The upsurge in sales precipitated by Obama’s election is only the latest development in a decades-old battle over gun rights that, at its most basic, boils down to two simple opposing views:

1. Those who oppose gun control believe that while Europe’s countries developed around the idea of faith in one’s government, even to the point of believing that God had anointed the heads of state, the United States of America came into being as a direct result of distrusting government. Colonists, with guns in their civilian hands, defeated the European system.
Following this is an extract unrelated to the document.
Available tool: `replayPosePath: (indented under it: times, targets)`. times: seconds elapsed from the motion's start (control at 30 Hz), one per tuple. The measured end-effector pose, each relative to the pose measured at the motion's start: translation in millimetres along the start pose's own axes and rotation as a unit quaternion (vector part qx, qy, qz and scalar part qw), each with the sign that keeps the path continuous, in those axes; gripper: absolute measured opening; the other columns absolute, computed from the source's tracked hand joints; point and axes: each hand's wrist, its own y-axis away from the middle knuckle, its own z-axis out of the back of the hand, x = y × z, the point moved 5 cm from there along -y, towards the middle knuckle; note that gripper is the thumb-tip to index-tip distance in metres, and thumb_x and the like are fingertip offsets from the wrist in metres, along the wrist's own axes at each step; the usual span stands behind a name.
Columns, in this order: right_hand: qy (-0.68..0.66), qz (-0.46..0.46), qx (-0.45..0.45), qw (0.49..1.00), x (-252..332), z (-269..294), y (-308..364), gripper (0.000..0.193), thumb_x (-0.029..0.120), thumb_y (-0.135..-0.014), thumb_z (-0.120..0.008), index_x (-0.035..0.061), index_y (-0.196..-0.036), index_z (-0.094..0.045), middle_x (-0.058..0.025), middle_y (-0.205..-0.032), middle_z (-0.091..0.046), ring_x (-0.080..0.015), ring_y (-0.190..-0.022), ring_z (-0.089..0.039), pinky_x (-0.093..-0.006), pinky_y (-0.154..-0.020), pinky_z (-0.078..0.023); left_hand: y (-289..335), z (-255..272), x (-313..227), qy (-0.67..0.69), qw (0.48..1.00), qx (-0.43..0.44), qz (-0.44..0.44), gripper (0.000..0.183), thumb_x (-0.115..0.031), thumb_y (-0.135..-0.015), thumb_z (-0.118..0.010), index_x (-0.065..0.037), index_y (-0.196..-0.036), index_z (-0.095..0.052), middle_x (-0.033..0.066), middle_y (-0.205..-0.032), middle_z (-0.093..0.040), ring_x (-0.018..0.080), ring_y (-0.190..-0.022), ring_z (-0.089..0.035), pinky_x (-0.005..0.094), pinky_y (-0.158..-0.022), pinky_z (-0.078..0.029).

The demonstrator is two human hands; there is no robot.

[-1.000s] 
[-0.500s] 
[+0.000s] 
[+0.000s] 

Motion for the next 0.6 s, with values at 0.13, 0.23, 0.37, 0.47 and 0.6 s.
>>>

Without guns, firearms rights advocates like to say, we would all be driving on the wrong side of the road today.

2. Those who support gun control, on the other hand, tend to believe in the notion devised by 19th century German economist and sociologist Max Weber that government is defined by its ability to control violence, and that in order to control it, the government must have a monopoly on it. In other words, those who support gun control support a more European-style doctrine that places faith in the government above faith in individual private citizens.

The two groups have diametrically opposed interpretations of the Second Amendment, which says, “A well regulated Militia, being necessary to the security of a free State, the right of the people to keep and bear Arms shall not be infringed.” 

The amendment was written in 1791, when states were much more autonomous than they are today, and when they actually had militias. Anti-gun-control proponents, or “Second Amendment rights supporters,” as they prefer to be called, have always said that “militia” means “people,” since virtually every able-bodied man served in his state’s militia when the amendment was written.

Gun-control supporters have always said that a “militia” means just that—a government military body—and if militias became a thing of the past, then only the police and the military should be allowed to have most types of guns. [Editor's Note: Later versions of the amendment included a comma after "Militia," which some argue made it clear that the authors were referring to a militia.]
In the more than 200 years since the amendment was penned, the Supreme Court has never really explained what happened to the Second Amendment when state militias, practically speaking, ceased to exist.

 That is, until this year.

What in Heller is a militia?


It took several years to bring the case “District of Colombia v. Heller” into being. Robert Levy, a legal scholar at the Cato Institute, had been looking for the perfect case to finally clarify the Second Amendment. He eventually found several Washington D.C. citizens who wanted to hold onto their handguns, but only one, a security guard in his 60s named Dick Anthony Heller, had a strong enough claim to land in the nation’s highest court.

When Justice Scalia and four other justices decided in favor of Heller, it was a victory for those who believe the Second Amendment refers to individuals, not militias.

“The funny thing about Heller is that it has flip-flopped the liberal and conservative positions,” says Matthew Shors, one of the attorneys who represented the District of Colombia in the case. “If you are a strict constitutionalist, to you it means that the states can protect themselves from the federal government. The fact that the states have chosen to allow their militias to atrophy because they think they don’t need them anymore doesn’t change the Second Amendment.”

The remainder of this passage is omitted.